▶ What the task requires
Keeping pictures out, repeat the lines of the listing below exactly, starting at its first line and finishing with the one that holds "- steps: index".

▶ Supplied material
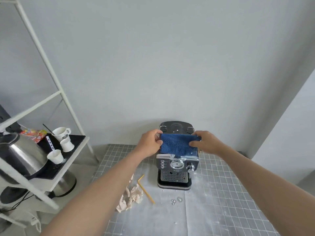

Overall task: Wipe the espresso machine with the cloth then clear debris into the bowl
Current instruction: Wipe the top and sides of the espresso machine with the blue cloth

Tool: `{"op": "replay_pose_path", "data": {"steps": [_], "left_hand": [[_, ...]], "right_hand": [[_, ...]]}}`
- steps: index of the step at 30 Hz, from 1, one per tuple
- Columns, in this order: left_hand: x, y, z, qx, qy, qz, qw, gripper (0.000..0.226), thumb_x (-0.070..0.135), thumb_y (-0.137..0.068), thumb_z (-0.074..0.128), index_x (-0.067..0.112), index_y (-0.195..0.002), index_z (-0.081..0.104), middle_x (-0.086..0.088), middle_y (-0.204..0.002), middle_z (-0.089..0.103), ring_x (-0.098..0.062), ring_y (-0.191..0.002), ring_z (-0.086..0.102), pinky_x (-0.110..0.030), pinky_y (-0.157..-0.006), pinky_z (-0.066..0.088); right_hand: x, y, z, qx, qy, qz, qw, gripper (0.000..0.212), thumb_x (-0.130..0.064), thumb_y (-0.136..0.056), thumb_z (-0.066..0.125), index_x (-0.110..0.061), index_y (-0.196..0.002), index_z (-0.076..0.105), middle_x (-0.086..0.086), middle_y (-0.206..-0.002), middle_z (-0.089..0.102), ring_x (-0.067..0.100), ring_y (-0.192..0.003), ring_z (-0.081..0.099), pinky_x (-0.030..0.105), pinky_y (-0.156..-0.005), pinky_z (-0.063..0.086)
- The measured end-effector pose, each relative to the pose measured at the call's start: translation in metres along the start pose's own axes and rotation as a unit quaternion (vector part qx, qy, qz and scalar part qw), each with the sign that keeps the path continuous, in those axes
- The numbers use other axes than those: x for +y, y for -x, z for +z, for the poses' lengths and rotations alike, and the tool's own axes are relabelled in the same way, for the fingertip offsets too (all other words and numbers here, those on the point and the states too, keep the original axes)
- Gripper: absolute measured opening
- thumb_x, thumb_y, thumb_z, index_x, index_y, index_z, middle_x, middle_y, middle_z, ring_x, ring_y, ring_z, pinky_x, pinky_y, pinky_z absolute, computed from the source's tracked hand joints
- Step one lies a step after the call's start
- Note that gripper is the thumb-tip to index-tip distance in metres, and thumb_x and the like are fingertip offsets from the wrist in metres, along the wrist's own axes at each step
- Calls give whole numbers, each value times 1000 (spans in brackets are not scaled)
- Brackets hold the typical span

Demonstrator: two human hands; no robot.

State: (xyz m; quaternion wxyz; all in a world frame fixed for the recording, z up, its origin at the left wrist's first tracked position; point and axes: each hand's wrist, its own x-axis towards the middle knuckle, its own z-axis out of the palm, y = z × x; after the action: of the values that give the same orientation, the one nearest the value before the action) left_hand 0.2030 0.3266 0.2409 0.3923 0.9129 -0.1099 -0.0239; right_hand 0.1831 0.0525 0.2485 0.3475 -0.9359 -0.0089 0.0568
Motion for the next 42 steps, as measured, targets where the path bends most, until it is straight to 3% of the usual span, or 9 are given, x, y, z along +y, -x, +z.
{"op": "replay_pose_path", "data": {"steps": [4,9,13,19,26,30,33,38,42], "left_hand": [[-8,-40,-10,-38,3,11,999,48,10,-97,65,24,-141,52,-1,-97,67,-16,-82,71,-26,-66,59],[-17,-70,-2,-95,-68,59,991,42,4,-94,57,22,-132,62,-2,-99,65,-10,-73,63,-23,-64,53],[-19,-78,6,-122,-124,72,982,39,2,-93,53,16,-125,69,-6,-118,67,-23,-96,65,-37,-86,57],[-22,-76,16,-120,-258,90,954,37,10,-93,56,16,-129,61,-9,-125,50,-30,-111,53,-44,-87,53],[-13,-56,46,-90,-281,164,941,64,6,-93,57,15,-155,40,-12,-161,34,-31,-146,34,-47,-119,31],[-8,-46,64,-75,-283,158,943,75,1,-95,55,17,-162,25,-9,-171,19,-26,-158,15,-46,-130,7],[-7,-41,74,-69,-274,168,945,74,4,-97,51,22,-163,22,-3,-172,15,-23,-160,8,-47,-130,2],[0,-29,96,-72,-251,154,953,51,42,-109,25,37,-158,32,7,-172,15,-27,-160,4,-54,-128,11],[-3,-30,108,-48,-306,167,936,45,44,-107,31,38,-148,49,3,-167,34,-35,-155,27,-62,-117,36]], "right_hand": [[-7,-32,3,16,18,26,999,15,-22,-92,73,-21,-107,69,-1,-92,70,13,-77,63,25,-61,45],[-1,-54,12,16,45,66,997,25,-21,-89,74,-25,-112,67,-1,-100,71,13,-84,66,23,-64,49],[8,-63,20,9,75,68,995,27,-27,-89,73,-29,-115,66,-4,-102,70,11,-88,65,25,-71,53],[21,-72,20,13,92,64,994,28,-40,-88,75,-34,-115,69,-10,-106,69,9,-94,64,31,-84,52],[41,-100,2,85,82,37,992,24,-42,-96,68,-30,-117,69,-11,-111,65,7,-92,61,37,-87,53],[54,-122,-2,72,89,24,993,39,-44,-99,62,-26,-135,62,-1,-134,58,23,-122,57,46,-103,50],[60,-137,1,56,121,9,991,50,-47,-103,55,-22,-147,54,6,-150,50,31,-138,44,49,-111,43],[64,-150,17,14,152,10,988,57,-53,-107,40,-20,-153,44,9,-155,47,35,-138,44,51,-111,42],[69,-156,25,11,120,17,993,57,-55,-109,30,-21,-153,44,6,-154,51,35,-137,46,52,-111,41]]}}
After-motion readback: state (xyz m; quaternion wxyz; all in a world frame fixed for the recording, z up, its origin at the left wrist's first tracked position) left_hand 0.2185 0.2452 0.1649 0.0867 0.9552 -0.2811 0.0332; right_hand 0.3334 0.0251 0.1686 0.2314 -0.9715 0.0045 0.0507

▶ Response for this exercise
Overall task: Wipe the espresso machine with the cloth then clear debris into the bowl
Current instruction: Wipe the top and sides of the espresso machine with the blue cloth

Tool: `{"op": "replay_pose_path", "data": {"steps": [_], "left_hand": [[_, ...]], "right_hand": [[_, ...]]}}`
- steps: index of the step at 30 Hz, from 1, one per tuple

Work on the exercise is now concluded.